Sadly it is true, they aren’t just incompetent at lending.
Phone and internet banking were meant to replace branches. They didn’t. They became alternative channels and branches are still open, as are call centres, as are internet teams and extra IT security etc so rather than reduce overall cost they have embedded ongoing costs in the payments system, now they can’t get rid of any of the channels because each has it’s dedicated user base and many work across several channels.
Only NIB has made any headway in this respect, and they were able to do that because they lack scale, not an ideal strength in many respects.
Here’s a question, how much does it cost to lodge €1,000?
I hope you didn’t bother answering my teaming millions, you already know I’ll dick it up by giving a confusing response.
1. Are we talking about a €1,000 cheque that needs to be entered, sent for scanning then run through the payments system?
2. Are we talking about cash which has to be counted, entered the put aside with various security measures (creating cost) and transported elsewhere?
3. Are we talking about a mixture of foreign exchange, coins and bank drafts?
4. What about a foreign draft that has to go through reserve accounts at the central bank of two countries, get scanned, payments system etc… you get the idea.
You quickly see that €1,000 isn’t €1,000 from a branch perspective, rather it is (or has the potential to be) a series of costs that have to be absorbed or charged for.
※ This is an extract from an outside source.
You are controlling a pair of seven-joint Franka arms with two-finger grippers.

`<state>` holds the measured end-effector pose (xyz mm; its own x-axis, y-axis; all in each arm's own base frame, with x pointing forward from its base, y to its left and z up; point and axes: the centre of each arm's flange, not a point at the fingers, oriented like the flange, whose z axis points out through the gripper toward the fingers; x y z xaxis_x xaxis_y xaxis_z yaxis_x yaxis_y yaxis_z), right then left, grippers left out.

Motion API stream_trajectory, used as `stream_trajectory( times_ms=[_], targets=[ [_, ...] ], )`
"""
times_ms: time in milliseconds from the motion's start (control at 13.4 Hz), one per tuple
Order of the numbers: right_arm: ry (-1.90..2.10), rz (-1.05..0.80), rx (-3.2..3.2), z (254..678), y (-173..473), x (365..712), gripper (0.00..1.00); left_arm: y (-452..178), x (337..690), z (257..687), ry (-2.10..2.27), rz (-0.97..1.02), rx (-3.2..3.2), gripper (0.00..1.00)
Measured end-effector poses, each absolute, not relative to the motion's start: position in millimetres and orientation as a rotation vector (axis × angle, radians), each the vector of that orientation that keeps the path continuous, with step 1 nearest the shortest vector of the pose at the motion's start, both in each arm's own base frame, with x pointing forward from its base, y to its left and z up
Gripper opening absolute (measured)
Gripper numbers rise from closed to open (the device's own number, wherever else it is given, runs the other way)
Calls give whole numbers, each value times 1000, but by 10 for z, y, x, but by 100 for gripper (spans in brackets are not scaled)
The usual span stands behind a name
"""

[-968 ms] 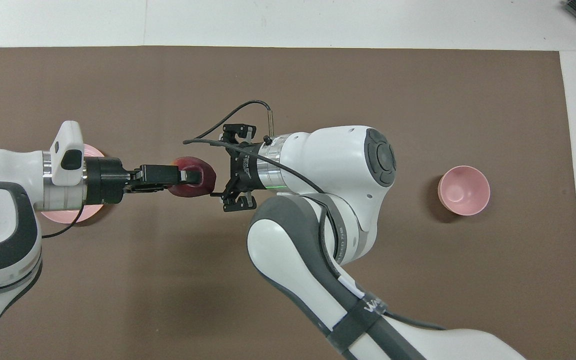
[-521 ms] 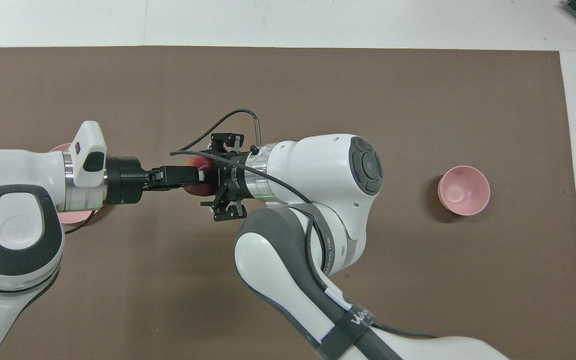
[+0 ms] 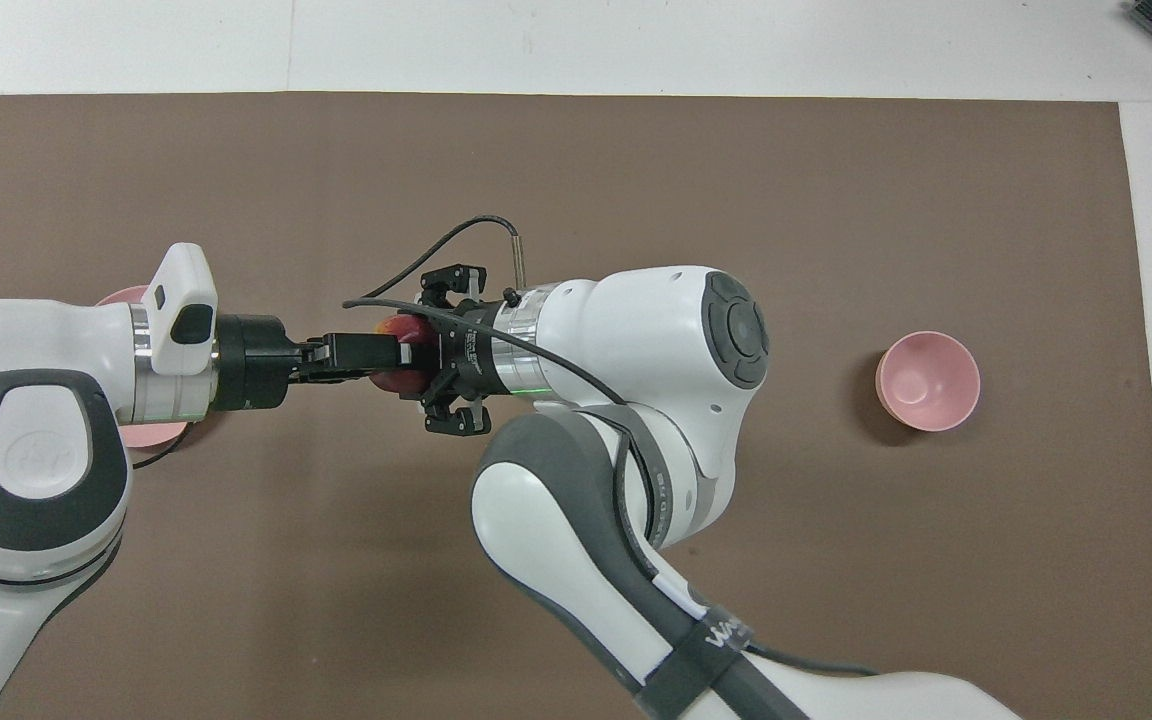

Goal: Move apple from plate to bowl

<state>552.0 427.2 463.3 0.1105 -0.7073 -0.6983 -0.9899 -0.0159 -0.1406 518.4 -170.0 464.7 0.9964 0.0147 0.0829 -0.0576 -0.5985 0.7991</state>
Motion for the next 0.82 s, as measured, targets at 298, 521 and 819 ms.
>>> stream_trajectory(
  times_ms=[298, 521, 819],
  targets=[
    [1654, 595, -1783, 4639, 4275, 5519, 76, -1713, 5211, 4730, 11, 86, 2216, 90],
    [1658, 594, -1781, 4636, 4250, 5537, 75, -1681, 5260, 4858, 16, 89, 2252, 94],
    [1668, 618, -1801, 4597, 4132, 5598, 75, -1509, 5286, 4902, -33, 86, 2327, 100]
  ],
)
There are a few parties that can stump up
1. The account holder via fees
2. The bank by accepting reduced income, hitting shareholders or cutting costs
3. The depositors via lower deposit rates
4. Or borrowers via higher credit costs.
The last one is unacceptable, the third is unfeasible, the second untenable and the first unpopular, its all ‘un’s’ all the time.
The cost of providing an account? It is estimated at the cost of the payments system, which if €90 is the equivalent guide would mean that €2,500 earns a bank about the same amount in their deposit business, it implies an interest rate earned on free money (current accounts are also called ‘zero rated funds’ and have a very important role in banking) of about 3.6%.
When a bank gets zero rated funds they can place them with a different bank, or in other reserve accounts and make money on it, that is part of the ‘no lending required business of deposits’.
Historically not every bank was doing lots of loans, some were primarily deposit takers. In fact, Irish banks didn’t even do mortgages until the late 70’s, they got into car loans and credit cards in the 80’s (prior to that HP co’s and Barclays were the ones doing it).
The Central Bank or Regulator will do nothing, they don’t control pricing, and the Government likely saw the costs before this decision was made and have tacitly endorsed it as well. No free lunches, no free banking, shazaammm!!!! It has followed Tracker mortgages and the Dodo into a secret house in Area 51 where Elvis and JFK are playing their fourth game of chess today.